Yes, it has been a while since my last blog, I see my fellow
Ordinands are well ahead of me here, but I do have a few good reasons, or to
put another way some relatively creative excuses. I started a new job, which
has proven extremely demanding, I have been stretched up and down and left and
right and in a few other directions that I didn’t even know existed through my
college studies, nothing more than what they term formation, but it took me to
some interesting spaces, I don’t mean the glorious buildings one may associated
with church, I mean the emotional roller coaster of life. And of course, I need
to ensure I have quality time with my family, for all our sakes.
It was tough.
I don’t mind admitting, I have found myself in some dark
places since staring training, challenged in ways I hadn’t been fully prepared
for and so it didn’t seem the right and proper thing to write down my thoughts before
now, but now on reflection I think it is safe to say that I have perhaps become
a little wiser from the experience, though you will not find me admitting to
being wise.
Lectures have been running at what could possibly be
calculated at approximately 100MPH and in a language that was pulling me out of
my depths, could this be the Hebrew they speak of in the Old Testament, or
perhaps the Greek of the New Testament, or maybe it was the contemporary
language in Jesus’ time of Aramaic? I fear it was just English, but not as we
know it Jim..!
I would never profess to be what one may call an expert in
biblical academia, but whereas I thought I had a reasonable grasp in the Old
and New Testaments, at times it felt like the whole bible was becoming the
Apocrypha, that is a text I had not read nor heard before.
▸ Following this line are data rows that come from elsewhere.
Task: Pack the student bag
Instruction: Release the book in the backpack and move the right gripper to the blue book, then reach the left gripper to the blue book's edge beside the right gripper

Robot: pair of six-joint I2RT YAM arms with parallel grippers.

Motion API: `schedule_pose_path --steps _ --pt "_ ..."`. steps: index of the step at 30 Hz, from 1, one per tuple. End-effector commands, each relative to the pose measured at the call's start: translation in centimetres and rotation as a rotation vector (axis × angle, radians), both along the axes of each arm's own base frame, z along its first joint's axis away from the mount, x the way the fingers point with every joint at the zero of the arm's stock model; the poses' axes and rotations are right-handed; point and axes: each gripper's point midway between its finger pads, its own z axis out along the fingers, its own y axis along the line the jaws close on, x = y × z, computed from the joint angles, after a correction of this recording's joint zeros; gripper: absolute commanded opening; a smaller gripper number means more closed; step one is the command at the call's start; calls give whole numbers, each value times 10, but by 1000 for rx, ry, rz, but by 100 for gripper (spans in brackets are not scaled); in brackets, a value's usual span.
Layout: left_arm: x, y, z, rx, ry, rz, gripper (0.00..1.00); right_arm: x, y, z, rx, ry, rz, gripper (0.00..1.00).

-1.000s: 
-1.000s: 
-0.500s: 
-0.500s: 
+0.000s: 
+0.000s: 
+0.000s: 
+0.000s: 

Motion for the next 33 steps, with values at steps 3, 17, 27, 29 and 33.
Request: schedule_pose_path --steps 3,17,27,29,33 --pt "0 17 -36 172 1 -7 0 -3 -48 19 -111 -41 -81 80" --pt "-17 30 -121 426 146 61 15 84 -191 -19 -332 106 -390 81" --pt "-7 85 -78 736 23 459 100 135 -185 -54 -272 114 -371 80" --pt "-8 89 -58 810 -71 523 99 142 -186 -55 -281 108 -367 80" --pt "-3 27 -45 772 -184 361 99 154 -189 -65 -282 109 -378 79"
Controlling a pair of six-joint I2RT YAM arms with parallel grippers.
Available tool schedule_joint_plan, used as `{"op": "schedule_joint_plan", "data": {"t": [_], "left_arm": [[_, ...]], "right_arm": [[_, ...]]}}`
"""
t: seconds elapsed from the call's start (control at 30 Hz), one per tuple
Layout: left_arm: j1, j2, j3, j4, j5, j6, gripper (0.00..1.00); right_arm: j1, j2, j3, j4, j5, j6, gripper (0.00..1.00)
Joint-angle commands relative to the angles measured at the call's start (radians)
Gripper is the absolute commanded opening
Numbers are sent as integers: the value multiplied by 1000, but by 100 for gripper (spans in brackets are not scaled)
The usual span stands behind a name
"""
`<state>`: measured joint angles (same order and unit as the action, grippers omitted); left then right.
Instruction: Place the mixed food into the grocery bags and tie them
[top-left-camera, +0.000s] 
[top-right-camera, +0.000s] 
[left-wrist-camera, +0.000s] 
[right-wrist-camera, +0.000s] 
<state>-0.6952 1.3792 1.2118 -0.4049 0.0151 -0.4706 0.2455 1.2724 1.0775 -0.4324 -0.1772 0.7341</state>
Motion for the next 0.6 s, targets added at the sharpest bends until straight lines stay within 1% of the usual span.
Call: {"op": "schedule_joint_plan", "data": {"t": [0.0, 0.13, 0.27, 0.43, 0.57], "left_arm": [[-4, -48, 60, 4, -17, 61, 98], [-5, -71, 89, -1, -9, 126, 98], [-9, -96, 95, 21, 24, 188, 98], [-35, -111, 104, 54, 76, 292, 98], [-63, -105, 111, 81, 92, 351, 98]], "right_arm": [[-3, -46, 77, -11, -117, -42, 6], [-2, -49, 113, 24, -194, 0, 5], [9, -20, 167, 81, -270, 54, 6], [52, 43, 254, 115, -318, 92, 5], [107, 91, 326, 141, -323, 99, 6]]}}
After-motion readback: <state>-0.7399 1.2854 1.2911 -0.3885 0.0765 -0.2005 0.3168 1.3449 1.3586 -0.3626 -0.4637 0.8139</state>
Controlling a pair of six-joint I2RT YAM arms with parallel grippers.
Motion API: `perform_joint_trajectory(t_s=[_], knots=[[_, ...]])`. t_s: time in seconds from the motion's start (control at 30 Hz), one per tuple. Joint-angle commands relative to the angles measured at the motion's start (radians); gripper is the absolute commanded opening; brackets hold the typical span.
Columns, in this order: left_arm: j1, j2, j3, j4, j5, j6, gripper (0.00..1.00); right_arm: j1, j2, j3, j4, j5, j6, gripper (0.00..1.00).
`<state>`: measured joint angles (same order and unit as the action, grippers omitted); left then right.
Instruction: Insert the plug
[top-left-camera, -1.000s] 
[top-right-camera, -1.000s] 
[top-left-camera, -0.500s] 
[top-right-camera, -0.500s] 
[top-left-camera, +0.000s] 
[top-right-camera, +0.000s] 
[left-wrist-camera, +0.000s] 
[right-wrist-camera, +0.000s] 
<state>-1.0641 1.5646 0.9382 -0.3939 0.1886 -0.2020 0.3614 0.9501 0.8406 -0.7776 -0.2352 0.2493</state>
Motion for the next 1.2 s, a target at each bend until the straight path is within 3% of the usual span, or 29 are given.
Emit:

So you see, I was hearing things coming at me at an
incredible speed, in a language I didn’t understand and texts that were as
unexplored as a mission to Mars.
To put simply, I felt out of my depth.
And to top it all, the first assignment handed in came back
with some shocking news that threw me off balance a little; I’d missed some pretty
key elements. So what does one do in a situation like this? Panic, give up or
take a step back and figure out a more productive next step, I am pleased to
report I took the latter option.
I soon came to realise that although I had a fair grasp of
some aspects of Biblical texts, there were far more dimensions than I had
considered, most of it around the historicity of key events.
Then it all made sense.
But with some carefully planned reading of some easily
digestible texts, mostly calling themselves something along the lines of ‘An
Introduction to…’ suddenly all the foreign language and pace of lectures
started to take shape. I can’t tell you what a relief that was.
And so I found myself not only understanding what was being
said and at a pace I could digest, but actually enjoying the lectures,
embracing what was being said and, not trying to sound too clever, even
managing to critically evaluate what was being presented and discussed.
And although I am quite probably the least likely to ever
set the academic world on fire with my revelation insights in to new ways of
thinking, I was now getting grades worthy of a good pass, I started to
understand more of just how much I didn’t know, but this wasn’t a problem to me
as I am now beginning to build what I believe are the foundational building
blocks of what will be a lifetimes learning. Some subjects and one or two
lecturers have even inspired me to what I think may one day become a future
areas of ministry.
However there is one area, as with life, that has pulled me
through more than any other. I know you expect me to say, prayer, or God or
some such, and of course, there is no doubt this played an important part, but
however you look at it, whether answer to prayer or God working, it is my
fellow Ordinands that have quite possibly been the biggest help. There is
nothing like comradery or people who are going through a similar harrowing
experience and I know many of my fellow Ordinands were experience pretty much
the same as me, maybe subtly different areas of challenge, but challenge
nonetheless. And it is this shared experience and share compassion and shared
practical help and discussion that has kept me smiling, encouraged and getting
my assignments in on time. Oh and I mustn’t forget the humor, there are one or
two who should they ever decide ministry is not for them, I think the comedy
circuit would welcome them with open arms.